=== Your task ===
Return the number of lines below with "bunch" in them, and nothing else.

Materials provided START

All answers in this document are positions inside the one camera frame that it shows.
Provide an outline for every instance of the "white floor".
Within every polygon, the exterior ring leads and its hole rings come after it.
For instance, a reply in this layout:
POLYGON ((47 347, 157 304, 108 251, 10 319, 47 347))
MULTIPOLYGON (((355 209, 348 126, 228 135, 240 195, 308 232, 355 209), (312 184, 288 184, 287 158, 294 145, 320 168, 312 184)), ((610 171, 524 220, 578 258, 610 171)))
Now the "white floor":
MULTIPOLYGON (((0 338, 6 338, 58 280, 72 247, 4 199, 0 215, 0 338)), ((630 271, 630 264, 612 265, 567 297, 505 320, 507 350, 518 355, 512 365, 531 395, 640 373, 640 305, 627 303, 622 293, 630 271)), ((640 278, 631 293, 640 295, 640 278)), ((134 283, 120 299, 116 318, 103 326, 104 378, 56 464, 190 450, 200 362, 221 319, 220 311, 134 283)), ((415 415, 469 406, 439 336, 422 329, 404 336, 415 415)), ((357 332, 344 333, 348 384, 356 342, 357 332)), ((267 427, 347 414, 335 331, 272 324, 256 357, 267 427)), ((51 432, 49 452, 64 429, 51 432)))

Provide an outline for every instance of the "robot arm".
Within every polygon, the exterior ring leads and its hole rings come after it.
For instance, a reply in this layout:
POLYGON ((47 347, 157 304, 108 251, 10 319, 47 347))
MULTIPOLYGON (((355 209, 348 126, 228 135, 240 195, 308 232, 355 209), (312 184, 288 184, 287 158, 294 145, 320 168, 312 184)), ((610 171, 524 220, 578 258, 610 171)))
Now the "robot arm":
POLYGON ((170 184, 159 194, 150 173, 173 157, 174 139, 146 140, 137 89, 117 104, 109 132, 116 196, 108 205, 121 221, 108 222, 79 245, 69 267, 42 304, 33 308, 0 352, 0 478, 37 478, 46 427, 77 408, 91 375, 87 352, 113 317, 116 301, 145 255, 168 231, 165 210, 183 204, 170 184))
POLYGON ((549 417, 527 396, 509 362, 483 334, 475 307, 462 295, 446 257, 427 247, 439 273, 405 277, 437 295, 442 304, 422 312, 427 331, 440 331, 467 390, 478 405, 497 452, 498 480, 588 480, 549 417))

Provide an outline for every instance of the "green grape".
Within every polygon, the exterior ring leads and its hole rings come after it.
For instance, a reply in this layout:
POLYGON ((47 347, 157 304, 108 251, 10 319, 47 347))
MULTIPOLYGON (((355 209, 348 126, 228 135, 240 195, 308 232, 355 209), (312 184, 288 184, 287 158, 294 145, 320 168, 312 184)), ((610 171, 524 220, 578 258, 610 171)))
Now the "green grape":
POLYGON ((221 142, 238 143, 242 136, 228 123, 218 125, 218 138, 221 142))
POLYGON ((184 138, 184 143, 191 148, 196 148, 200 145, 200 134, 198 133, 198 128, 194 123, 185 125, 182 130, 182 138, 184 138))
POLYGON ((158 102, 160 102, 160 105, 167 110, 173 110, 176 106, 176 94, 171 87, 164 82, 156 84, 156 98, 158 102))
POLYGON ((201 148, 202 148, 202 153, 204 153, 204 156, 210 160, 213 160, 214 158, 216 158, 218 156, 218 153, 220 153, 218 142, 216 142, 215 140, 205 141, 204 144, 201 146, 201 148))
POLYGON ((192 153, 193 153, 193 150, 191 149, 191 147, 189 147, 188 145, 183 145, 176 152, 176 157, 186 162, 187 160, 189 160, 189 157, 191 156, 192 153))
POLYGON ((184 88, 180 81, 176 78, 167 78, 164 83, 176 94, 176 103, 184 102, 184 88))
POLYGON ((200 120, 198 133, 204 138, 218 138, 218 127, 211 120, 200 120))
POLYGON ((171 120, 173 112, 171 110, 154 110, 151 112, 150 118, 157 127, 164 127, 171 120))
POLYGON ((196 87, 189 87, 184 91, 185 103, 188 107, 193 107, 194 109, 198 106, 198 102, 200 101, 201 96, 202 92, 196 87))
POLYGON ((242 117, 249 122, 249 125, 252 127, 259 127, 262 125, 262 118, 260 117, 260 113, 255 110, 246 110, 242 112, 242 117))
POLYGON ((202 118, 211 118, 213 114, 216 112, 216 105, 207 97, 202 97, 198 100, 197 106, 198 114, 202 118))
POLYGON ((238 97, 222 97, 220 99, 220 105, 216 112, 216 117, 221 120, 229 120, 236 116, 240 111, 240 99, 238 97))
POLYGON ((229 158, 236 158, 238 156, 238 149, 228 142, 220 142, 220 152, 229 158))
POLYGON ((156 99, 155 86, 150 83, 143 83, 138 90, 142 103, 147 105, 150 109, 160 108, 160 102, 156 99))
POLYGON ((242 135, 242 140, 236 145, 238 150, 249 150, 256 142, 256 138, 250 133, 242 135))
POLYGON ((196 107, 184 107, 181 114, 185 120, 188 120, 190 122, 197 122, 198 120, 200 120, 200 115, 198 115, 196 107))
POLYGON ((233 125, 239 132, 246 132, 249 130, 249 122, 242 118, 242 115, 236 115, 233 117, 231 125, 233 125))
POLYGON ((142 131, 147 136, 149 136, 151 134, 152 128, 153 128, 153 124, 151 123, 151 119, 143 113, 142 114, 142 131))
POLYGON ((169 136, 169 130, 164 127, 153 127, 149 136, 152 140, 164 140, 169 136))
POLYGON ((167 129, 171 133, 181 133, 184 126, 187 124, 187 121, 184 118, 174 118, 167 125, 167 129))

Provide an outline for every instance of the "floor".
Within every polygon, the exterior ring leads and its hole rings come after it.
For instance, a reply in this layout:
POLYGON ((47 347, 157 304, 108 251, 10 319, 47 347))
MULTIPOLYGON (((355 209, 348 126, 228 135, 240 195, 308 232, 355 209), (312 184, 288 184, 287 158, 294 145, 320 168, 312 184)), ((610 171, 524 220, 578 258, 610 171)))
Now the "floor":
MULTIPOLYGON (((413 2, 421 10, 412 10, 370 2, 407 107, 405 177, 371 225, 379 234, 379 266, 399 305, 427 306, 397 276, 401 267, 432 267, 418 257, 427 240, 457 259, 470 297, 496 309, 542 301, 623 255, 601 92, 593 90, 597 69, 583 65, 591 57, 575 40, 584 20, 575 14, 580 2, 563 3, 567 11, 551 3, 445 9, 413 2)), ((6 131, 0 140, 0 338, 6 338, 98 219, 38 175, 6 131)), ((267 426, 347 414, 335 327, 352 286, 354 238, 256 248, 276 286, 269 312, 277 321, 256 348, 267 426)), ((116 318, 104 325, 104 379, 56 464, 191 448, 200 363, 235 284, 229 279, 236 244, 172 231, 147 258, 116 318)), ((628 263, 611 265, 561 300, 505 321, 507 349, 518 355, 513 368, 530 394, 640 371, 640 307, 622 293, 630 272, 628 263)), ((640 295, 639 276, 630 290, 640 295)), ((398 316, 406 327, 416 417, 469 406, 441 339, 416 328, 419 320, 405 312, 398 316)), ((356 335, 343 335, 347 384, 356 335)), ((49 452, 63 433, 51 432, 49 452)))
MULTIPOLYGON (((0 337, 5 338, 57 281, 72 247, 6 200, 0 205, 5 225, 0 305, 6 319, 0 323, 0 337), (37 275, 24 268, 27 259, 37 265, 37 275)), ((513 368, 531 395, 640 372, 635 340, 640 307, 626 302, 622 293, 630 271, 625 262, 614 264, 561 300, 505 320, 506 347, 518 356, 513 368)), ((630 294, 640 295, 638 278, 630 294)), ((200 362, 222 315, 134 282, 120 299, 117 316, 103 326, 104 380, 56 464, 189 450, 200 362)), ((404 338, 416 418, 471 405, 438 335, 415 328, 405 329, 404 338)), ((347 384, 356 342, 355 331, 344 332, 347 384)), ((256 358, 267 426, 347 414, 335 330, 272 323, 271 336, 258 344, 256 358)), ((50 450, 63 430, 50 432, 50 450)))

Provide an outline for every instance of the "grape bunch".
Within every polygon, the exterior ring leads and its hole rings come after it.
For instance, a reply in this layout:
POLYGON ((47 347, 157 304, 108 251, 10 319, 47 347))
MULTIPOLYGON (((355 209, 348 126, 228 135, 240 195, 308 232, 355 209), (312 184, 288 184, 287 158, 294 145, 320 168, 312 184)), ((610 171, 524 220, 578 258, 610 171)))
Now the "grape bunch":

Materials provided END

=== Solution to this exercise ===
2